Anscheinend ist auch eine 230V/50Hz Version in Planung, im Handbuch ist jedenfalls die Rede von so einer Version.



> Ich würde gerne mal den Wärmetauscher sehen, denn ohne Plattenwärmetauscher kann ich mir nicht vostellen wie man ordentlich 800 Watt Abwärme aus dem System abführen will.


 
Na ja... es gibt schon andere gute Wärmetauscherkonzepte; ob diese in so einem System sinnvoll/wirtschaftlich umgesetzt werden können sei dahingestellt.



> mit mehreren KW bitte


 
Die Frage ist, ob das sinnvoll ist. Sehr tiefe Wassertemperaturen führen ja zu zunehmenden Kondenswasserproblemen außerdem muss man immer mehr Energie in die Kühlung stecken. Ein leistungsfähigerer Kühler würde wohl auch größer und teurer werden. Wenn man viel Platz und Geld hat kann man auch mehrere Kühler kombinieren.

___________________
Interessant fände ich auch mal einen _wassergekühlten Durchlaufkühler_, sowohl zur PC Kühlung als auch für Klimaanlagen; dann könnte man an die warme Seite einfach, modular und flexibel beliebig große Radiatoren oder eine andere Wärmesenke hängen.


----------



## ruyven_macaran (20. Juli 2013)

*AW: Koolance EXC-800: Neuer Kompakt-Durchlaufkühler verfügbar*



Superwip schrieb:


> Die Frage ist, ob das sinnvoll ist.
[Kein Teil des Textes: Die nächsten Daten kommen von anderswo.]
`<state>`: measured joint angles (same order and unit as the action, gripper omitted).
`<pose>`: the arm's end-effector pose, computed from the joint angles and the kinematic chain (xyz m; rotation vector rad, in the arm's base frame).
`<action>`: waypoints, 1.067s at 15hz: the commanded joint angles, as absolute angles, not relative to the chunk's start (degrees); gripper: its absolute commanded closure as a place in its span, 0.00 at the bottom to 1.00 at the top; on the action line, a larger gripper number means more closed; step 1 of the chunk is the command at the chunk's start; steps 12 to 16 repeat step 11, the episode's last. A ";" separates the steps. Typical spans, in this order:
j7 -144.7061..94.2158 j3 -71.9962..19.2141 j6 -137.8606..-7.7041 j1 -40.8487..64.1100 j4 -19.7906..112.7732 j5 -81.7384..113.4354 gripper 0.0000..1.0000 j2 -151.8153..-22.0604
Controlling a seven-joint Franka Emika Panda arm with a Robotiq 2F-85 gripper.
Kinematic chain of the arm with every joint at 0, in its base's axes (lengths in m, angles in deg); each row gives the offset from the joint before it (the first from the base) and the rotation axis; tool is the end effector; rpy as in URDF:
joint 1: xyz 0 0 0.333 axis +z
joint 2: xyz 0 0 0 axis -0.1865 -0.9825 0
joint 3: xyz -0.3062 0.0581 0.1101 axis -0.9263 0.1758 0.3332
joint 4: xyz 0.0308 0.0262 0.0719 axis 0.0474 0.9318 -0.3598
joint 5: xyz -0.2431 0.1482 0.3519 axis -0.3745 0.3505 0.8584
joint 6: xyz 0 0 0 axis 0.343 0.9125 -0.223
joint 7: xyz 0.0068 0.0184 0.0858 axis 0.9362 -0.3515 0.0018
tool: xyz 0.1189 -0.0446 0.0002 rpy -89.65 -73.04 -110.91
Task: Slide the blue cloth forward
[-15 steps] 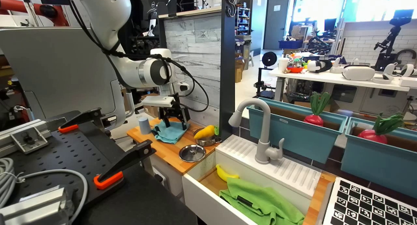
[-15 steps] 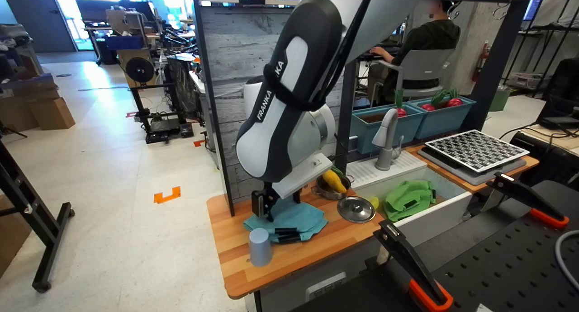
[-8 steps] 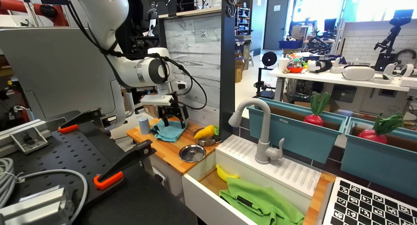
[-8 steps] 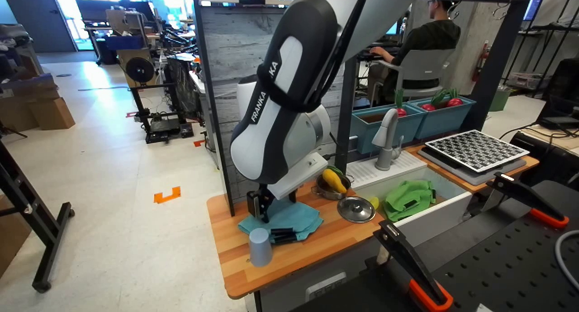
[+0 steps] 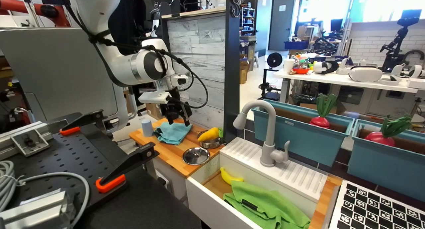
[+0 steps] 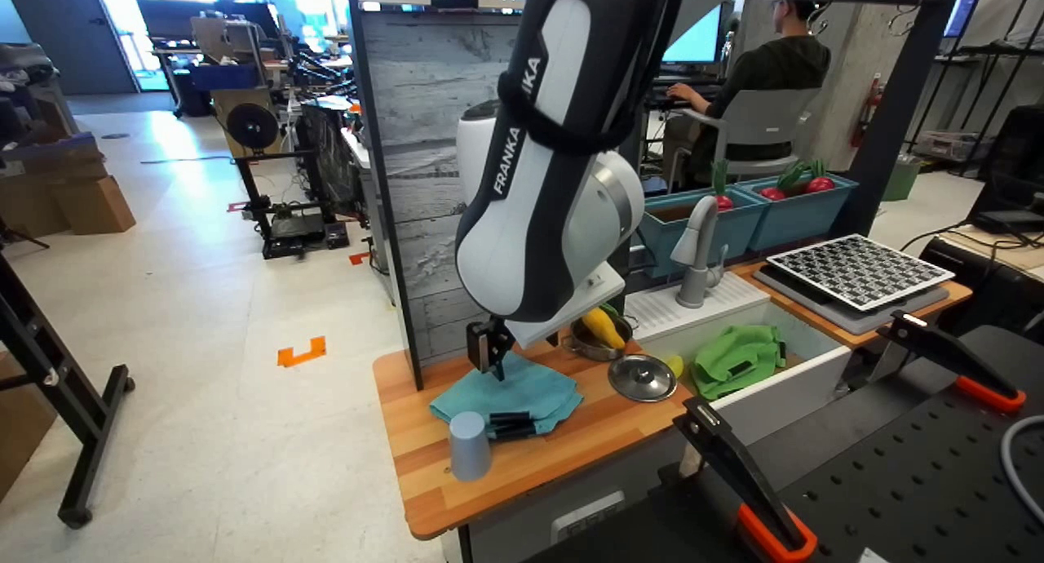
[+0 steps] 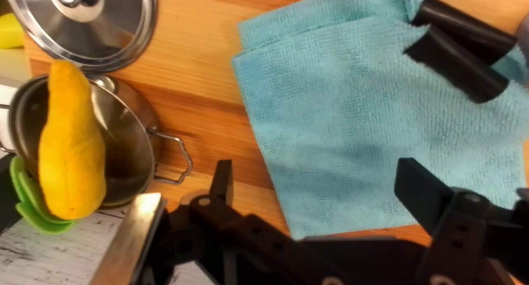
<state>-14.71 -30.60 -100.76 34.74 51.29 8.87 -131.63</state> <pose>0.6426 0.1878 -0.0782 2.9590 0.3770 0.1777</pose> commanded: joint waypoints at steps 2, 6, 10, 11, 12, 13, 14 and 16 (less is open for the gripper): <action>-12.83 -35.04 -104.70 40.32 67.67 7.57 0.00 -119.03; -13.78 -34.42 -102.51 40.14 66.68 7.67 0.00 -119.02; -13.66 -34.66 -102.49 40.62 69.63 7.24 0.00 -116.57; -13.66 -34.70 -102.49 40.62 69.73 7.23 0.00 -116.57; -13.66 -34.70 -102.49 40.62 69.73 7.23 0.00 -116.57; -13.66 -34.70 -102.49 40.62 69.73 7.23 0.00 -116.57; -13.66 -34.70 -102.49 40.62 69.73 7.23 0.00 -116.57; -13.66 -34.70 -102.49 40.62 69.73 7.23 0.00 -116.57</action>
Sehr tiefe Wassertemperaturen führen ja zu zunehmenden Kondenswasserproblemen außerdem muss man immer mehr Energie in die Kühlung stecken



Sinnvoll sind Chiller sowieso selten bis gar nicht. Wer durch niedrigere Temperaturen bessere OC-Ergebnisse will, muss schon 20-30-40 K tiefer kommen, als normal - dafür einen kompletten Kreislauf runterzukühlen ist einfach nur zusätzlicher Aufwand im Vergleich zu einer normalen Kompressorkühlung. Wer dagegen die Temperaturen in seiner Wasserkühlung ohne alzu viel Aufwand senken will, bräuchte zumindest eine (überall fehlende) Taupunktregelung. Ansonsten droht bei allem unterhalb der Raumtemperatur Kondenswasser. Wenn ich das gleiche Geld, dass für einen Chiller anfällt, in herkömmliche Radiatoren investiere und ggf. sogar noch die gleiche Lautstärke akzeptiere, bringe ich mein Wasser aber auch so auf maximal 2, eher 1 K an die Raumtemperatur ran und habe noch einen geringenen Energieverbrauch.


----------



## Voodoo2 (21. Juli 2013)

*AW: Koolance EXC-800: Neuer Kompakt-Durchlaufkühler verfügbar*

@superwip

das mit dem 230V 50HZ 
könnte evtl auch als algemeine info stehen (das es möglich ist )


----------



## Superwip (22. Juli 2013)

*AW: Koolance EXC-800: Neuer Kompakt-Durchlaufkühler verfügbar*

Das es prinzipiell möglich wäre eine 230V/50Hz Version zu bauen kann sich wohl jeder denken, das muss man nicht ins Handbuch schreiben


----------



## Voodoo2 (22. Juli 2013)

*AW: Koolance EXC-800: Neuer Kompakt-Durchlaufkühler verfügbar*



Superwip schrieb:


> Das es prinzipiell möglich wäre eine 230V/50Hz Version zu bauen kann sich wohl jeder denken, das muss man nicht ins Handbuch schreiben


 
aber der elektriker
(weil der vor ort ummodeln könnte)


----------